• Prompt:
Please take the lines from the one holding "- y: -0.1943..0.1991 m" through the one holding "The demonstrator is" in the data below and copy them exactly.

• Dataset excerpt:

>>>

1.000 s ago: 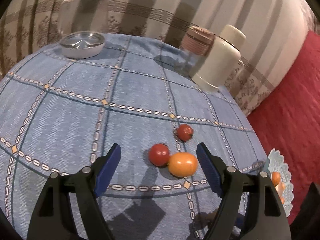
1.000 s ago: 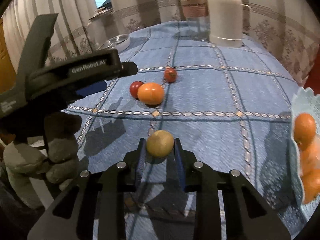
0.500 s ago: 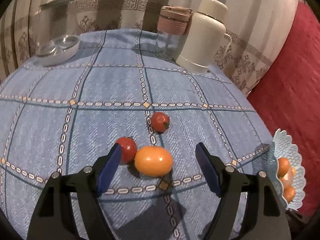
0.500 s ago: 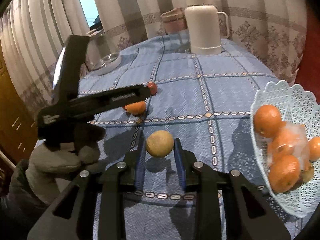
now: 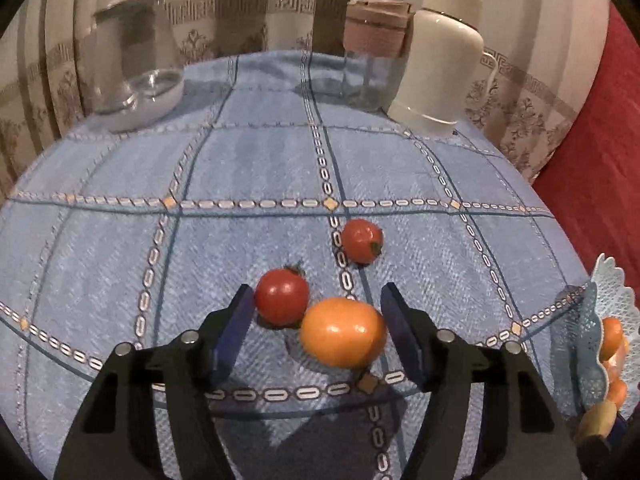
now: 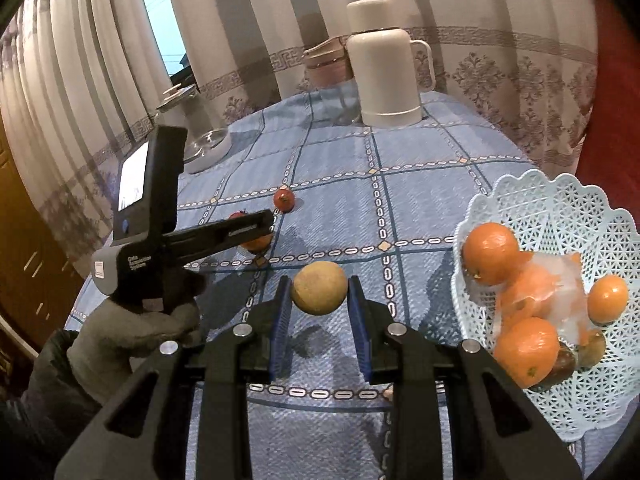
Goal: Organize fruits
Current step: 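Grasp a second brown fruit with the right gripper while the left grasps an orange, then carry the brown fruit into the white basket and open the right gripper, then lower the held orange into the white basket and open the left gripper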
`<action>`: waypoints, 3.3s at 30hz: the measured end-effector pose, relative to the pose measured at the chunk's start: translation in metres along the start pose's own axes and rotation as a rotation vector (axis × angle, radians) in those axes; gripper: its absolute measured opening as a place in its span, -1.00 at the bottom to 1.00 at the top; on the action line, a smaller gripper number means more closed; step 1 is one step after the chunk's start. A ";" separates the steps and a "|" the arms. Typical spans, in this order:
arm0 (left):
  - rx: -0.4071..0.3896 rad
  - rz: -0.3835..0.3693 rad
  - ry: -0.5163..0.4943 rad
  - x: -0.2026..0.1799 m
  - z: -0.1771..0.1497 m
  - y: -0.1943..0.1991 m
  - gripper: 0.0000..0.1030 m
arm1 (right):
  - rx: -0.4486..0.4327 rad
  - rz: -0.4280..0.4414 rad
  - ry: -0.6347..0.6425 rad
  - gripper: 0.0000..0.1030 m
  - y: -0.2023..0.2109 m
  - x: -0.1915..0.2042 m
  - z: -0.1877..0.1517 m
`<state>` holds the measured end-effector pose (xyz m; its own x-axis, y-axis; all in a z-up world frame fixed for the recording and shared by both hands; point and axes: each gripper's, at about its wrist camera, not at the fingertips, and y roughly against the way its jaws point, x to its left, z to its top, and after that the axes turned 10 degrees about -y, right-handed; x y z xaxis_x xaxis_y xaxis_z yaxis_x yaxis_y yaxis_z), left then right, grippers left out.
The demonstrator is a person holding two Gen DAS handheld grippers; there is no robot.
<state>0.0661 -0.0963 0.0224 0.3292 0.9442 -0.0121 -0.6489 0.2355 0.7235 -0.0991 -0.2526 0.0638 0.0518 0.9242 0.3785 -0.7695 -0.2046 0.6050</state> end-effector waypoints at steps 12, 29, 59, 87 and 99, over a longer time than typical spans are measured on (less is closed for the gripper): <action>0.021 -0.087 0.014 -0.001 -0.012 0.003 -0.31 | -0.055 -0.021 -0.030 -0.44 0.018 -0.014 0.008; -0.032 -0.153 0.036 0.004 -0.028 0.035 -0.31 | -0.137 -0.088 -0.101 -0.44 0.047 -0.053 0.025; -0.094 -0.208 -0.037 -0.022 -0.033 0.079 -0.31 | -0.166 -0.284 -0.255 -0.44 0.083 -0.144 0.015; -0.141 -0.346 -0.205 -0.105 -0.011 0.101 -0.31 | -0.282 -0.282 -0.374 0.15 0.117 -0.165 0.021; -0.132 -0.435 -0.347 -0.171 -0.018 0.102 -0.31 | -0.287 -0.271 -0.378 0.16 0.120 -0.167 0.023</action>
<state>-0.0689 -0.2297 0.0865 0.7769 0.6280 -0.0459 -0.4760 0.6334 0.6101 -0.1855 -0.4390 0.0888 0.4567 0.7402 0.4935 -0.8371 0.1699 0.5200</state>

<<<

• Answer below:
  - y: -0.1943..0.1991 m
  - gripper: 0.0000..0.1030 m
arm1 (right):
  - rx: -0.4486..0.4327 rad
  - rz: -0.4280..0.4414 rad
  - ry: -0.6347..0.6425 rad
  - gripper: 0.0000..0.1030 m
  - y: -0.2023..0.2109 m
  - x: -0.1915..0.2042 m
  - z: -0.1877..0.1517 m
`<state>` holds the measured end-effector pose (xyz m; its own x-axis, y-axis; all in a z-up world frame fixed for the recording and shared by both hands; point and axes: each gripper's, at about its wrist camera, not at the fingertips, and y roughly against the way its jaws point, x to its left, z to its top, and after that the axes turned 10 degrees about -y, right-handed; x y z xaxis_x xaxis_y xaxis_z yaxis_x yaxis_y yaxis_z), left then right, grippers left out.
The demonstrator is a person holding two Gen DAS handheld grippers; there is no robot.

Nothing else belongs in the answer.